Romberg’s method uses the Trapezoidal Rule and then Richardson Extrapolation to estimate integrals. First consider a sequence of partitions, $p_i$, for ${i=0, \ldots, n}$, of equal spacing given by ${h_i = \dfrac{b-a}{2^i}}$ which yield a sequence of integrals ${R_i^0 = T_i \left( f, p_i \right)}$. Refinements of the integrals can then be produced by Richardson Extrapolation:

$$ \begin{array}{cc} R_0^0 & \\ & R_1^1 \\ R_1^0 & \\ & R_2^1 \\ R_2^0 & \\ \vdots & \\ R_n^0 & \end{array} $$

To evaluate the next set of values, consider the two integrals

$$ \begin{align*} \int_{a}^{b} f\left( x \right) \, \mathrm{d} x & = R_{i-1}^0 + a_2 h^2 + a_4 h^4 + \ldots \\ \int_{a}^{b} f\left( x \right) \, \mathrm{d} x & = R_{i}^0 + a_2 \left( \dfrac{h}{2} \right)^2 + a_4 \left( \dfrac{h}{2} \right)^4 + \ldots \end{align*} $$

Note that there no odd terms in the error. Then, define the next approximation as

$$ R_i^1 = \dfrac{1}{3} \left( 4 R_i^0 - R_{i-1}^0 \right). $$

which has an error $\mathcal{O}\left(h^4\right)$. The extrapolated values are equivalent to integrals approximated by Simpson’s rule. The recurrence formula can be derived

$$ R_i^m = \dfrac{1}{4^m - 1} \left( 4^m R_i^{m-1} - R_{i-1}^{m-1} \right). $$
Example:

An .ipynb notebook with an example of numerical integration using the Trapezium rule can be accessed online [here].

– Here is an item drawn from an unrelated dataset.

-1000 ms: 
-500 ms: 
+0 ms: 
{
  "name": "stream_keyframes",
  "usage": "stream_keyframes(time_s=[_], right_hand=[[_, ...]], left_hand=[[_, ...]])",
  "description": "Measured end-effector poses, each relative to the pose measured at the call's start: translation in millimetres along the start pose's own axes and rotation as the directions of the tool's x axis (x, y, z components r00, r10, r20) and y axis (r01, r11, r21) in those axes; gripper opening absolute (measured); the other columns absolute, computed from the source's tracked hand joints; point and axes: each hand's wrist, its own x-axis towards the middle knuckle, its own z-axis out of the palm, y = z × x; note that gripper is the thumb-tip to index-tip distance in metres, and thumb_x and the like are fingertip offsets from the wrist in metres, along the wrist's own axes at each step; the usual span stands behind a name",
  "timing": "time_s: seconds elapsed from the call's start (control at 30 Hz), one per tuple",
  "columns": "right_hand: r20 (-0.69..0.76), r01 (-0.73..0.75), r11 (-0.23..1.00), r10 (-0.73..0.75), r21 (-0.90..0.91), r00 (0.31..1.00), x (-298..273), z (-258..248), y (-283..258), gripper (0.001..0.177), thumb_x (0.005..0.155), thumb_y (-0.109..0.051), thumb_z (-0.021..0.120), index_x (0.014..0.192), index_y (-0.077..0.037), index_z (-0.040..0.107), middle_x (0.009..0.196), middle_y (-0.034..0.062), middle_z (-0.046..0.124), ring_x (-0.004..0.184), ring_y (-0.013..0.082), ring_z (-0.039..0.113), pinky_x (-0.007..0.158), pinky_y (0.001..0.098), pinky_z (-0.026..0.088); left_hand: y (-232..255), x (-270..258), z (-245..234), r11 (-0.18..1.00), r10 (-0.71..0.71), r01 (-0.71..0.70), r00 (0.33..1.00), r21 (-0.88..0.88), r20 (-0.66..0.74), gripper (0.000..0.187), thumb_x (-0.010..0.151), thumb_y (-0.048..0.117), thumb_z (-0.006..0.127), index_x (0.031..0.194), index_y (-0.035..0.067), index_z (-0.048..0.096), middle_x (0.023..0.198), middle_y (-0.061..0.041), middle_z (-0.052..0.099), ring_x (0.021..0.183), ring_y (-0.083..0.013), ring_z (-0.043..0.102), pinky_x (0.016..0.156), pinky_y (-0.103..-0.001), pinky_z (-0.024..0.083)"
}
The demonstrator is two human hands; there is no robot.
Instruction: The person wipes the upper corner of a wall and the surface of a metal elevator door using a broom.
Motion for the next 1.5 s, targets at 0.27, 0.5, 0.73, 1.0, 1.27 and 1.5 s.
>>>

It can be downloaded from [here] as a python file or downloaded as a notebook from [here].

Gaussian Quadrature

Generalise the quadrature formula so that an integral is approximated as

$$ \begin{equation*} I_{n}[f] = \sum \limits_{i=0}^{n} A_{i} f\left( x_{i} \right). \end{equation*} $$

The above equation is a weighted sum of the values of $f$ at the points $x_{i}$, for $i=0, \ldots, n$. These points are said to be the nodes of the quadrature formula, while the $A_{i} \in \mathbb{R}$ are its coefficients or weights. Both weights and nodes depend in general on $n$.

  • Can the weights be chosen such that the error in an integral is minimized?
  • Furthermore, can the nodes be chosen such that the integral can be further improved?
Definition: Orthogonal functions

Two real-valued functions $f(x)$ and $g(x)$ are said to be orthogonal if

$$ \langle f, g \rangle = \int_a^b f(x) g(x) \mathrm{d} x = 0. $$

where $\langle f, g \rangle$ satisfies the conditions to be an inner product.

Theorem: Gaussian Quadrature

Let $q\left(x\right)$ be a non-trivial polynomial of degree ${n+1}$ such that

  1. it has $n+1$ distinct roots, denoted as $x_i$, in $\left[ a, b \right]$,
  2. the polynomial $q(x)$ satisfies $$ \int_{a}^{b} x^k q\left(x\right) \, \mathrm{d}x = 0 \quad \textsf{for} \quad k=0,\ldots, n. $$ i.e. $q(x)$ is orthogonal to $x^k$.

Then, denote the integral as

$$ I_n\left[ f\right] = \int_{a}^{b} f\left(x\right) \, \mathrm{d}x = \sum\limits_{i=0}^n A_i f\left( x_i \right) $$

with nodes given by the roots of the orthogonal polynomial $q$, and weights given by $A_i = \int_{a}^{b} l_i \left(x\right) \, \mathrm{d}x$, using Lagrange interpolation for all polynomials $f\left(x\right)$ of degree less than or equal to ${2n+1}$.

Then, the integral $I_n\left[ f\right]$ integrates all polynomials of degree ${2n+1}$ exactly.

It is said that the degree of exactness of $I\left[ f\right]$ is ${2n+1}$.

Definition: Gauss-Legendre Quadrature

The Legendre polynomials are a set of orthogonal polynomials where

$$ \int_{-1}^1 P_m(x) P_n(x) \, \mathrm{d} x = 0 \quad \textsf{for} \quad n \ne m. $$

and $P_0 = 1$. Thus, $P_1 = x$, ${P_2 = \left(3x^2 -1\right) / 2}$. The Legendre polynomials obey a recursive formula:

$$ P_n = \dfrac{2n-1}{n} x P_{n-1}(x) - \dfrac{n-1}{n} P_{n-2}(x) \quad \textsf{for} \quad n \ge 2. $$

Gauss-Legendre quadrature uses the roots of the Legendre polynomials as the nodes for integration, and weights may also be found by equating the quadrature expressions with the exact integrals for orders of $f(x)$, i.e. ${f(x)=1, x, x^2, \ldots}$

The domain of integration can be scaled from $(-1,1)$ to $(a, b)$ via the invertible transformation

$$ x = \dfrac{b-a}{2} t + \dfrac{a+b}{2}, $$

so that

$$ \int_a^b f(x) \, \mathrm{d}x = \dfrac{b - a}{2} \int_{-1}^1 f\left( \dfrac{b-a}{2} t + \dfrac{a+b}{2}\right) \, \mathrm{d}t. $$